__Work item__:
What you give must be the lines from the one containing "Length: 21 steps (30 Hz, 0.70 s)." through the last line of the listing below, exactly, with nothing else and no pictures.

*** Begin section ***

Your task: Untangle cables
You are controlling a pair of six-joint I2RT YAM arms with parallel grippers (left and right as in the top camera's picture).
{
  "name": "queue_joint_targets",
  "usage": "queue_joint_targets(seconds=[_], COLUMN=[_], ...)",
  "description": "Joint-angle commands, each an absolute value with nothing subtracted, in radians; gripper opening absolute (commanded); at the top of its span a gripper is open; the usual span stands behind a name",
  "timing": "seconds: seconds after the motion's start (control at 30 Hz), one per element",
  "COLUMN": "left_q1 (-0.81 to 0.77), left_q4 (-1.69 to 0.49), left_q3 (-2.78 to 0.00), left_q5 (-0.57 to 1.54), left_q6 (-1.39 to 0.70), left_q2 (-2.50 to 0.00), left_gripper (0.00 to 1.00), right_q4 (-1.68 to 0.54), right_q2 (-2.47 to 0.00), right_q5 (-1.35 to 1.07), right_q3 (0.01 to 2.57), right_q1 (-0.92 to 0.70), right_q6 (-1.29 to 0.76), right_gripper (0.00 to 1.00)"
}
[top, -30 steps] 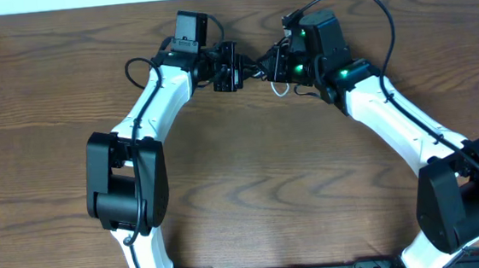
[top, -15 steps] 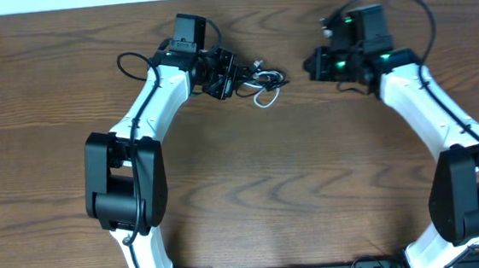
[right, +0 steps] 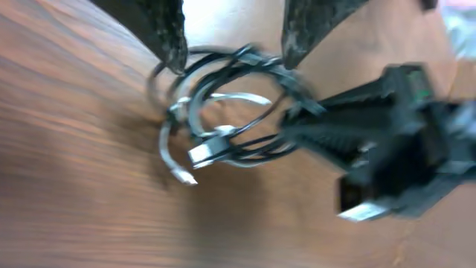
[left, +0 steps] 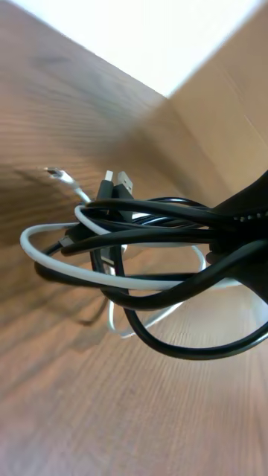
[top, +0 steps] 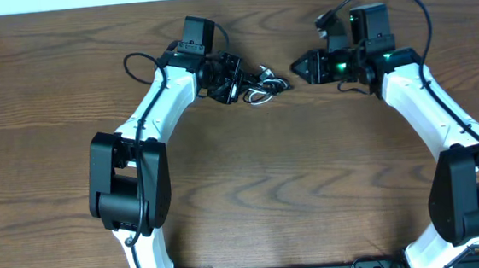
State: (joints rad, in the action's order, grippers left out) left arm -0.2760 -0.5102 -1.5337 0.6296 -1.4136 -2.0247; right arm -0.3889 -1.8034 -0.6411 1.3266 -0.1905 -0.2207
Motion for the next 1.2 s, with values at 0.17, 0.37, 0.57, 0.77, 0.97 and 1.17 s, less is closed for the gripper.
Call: queue_joint_targets(seconds=[0.17, 0.37, 0.57, 0.77, 0.97, 1.17], left_q1=[-0.265, -0.265, -0.265, -0.265, -0.265, -0.267], left_q4=[-0.480, -0.451, -0.450, -0.451, -0.451, -0.451], left_q3=[-1.549, -1.549, -1.549, -1.549, -1.549, -1.549], left_q5=[0.397, 0.400, 0.451, 0.463, 0.464, 0.506], left_q6=[-1.854, -2.010, -2.067, -2.067, -2.066, -2.063], left_q2=[-2.030, -2.030, -2.030, -2.030, -2.030, -2.030], left_gripper=[0.07, 0.07, 0.07, 0.07, 0.07, 0.08], right_q4=[-0.377, -0.366, -0.275, -0.183, -0.114, -0.001], right_q2=[-1.786, -1.795, -1.868, -1.962, -2.004, -2.058], right_q5=[-0.667, -0.359, -0.339, -0.368, -0.368, -0.350], right_q3=[1.328, 1.327, 1.327, 1.328, 1.328, 1.328], right_q1=[-0.263, -0.363, -0.425, -0.444, -0.451, -0.460], right_q6=[-0.332, -0.567, -0.619, -0.635, -0.635, -0.636], right_gripper=[0.46, 0.42, 0.41, 0.39, 0.38, 0.33])
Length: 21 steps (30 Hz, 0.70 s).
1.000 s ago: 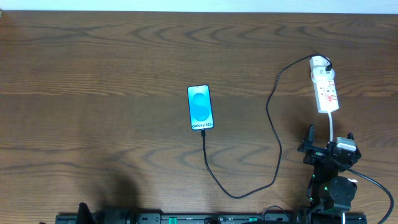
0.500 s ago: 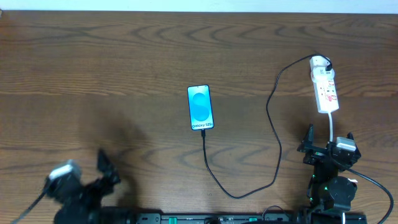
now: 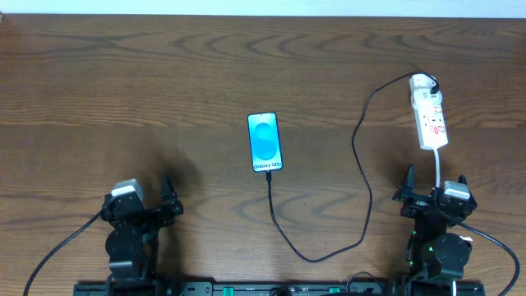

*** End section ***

__Task result__:
Length: 21 steps (30 Hz, 0.70 s).
1.000 s ago: 
0.500 s ago: 
now: 

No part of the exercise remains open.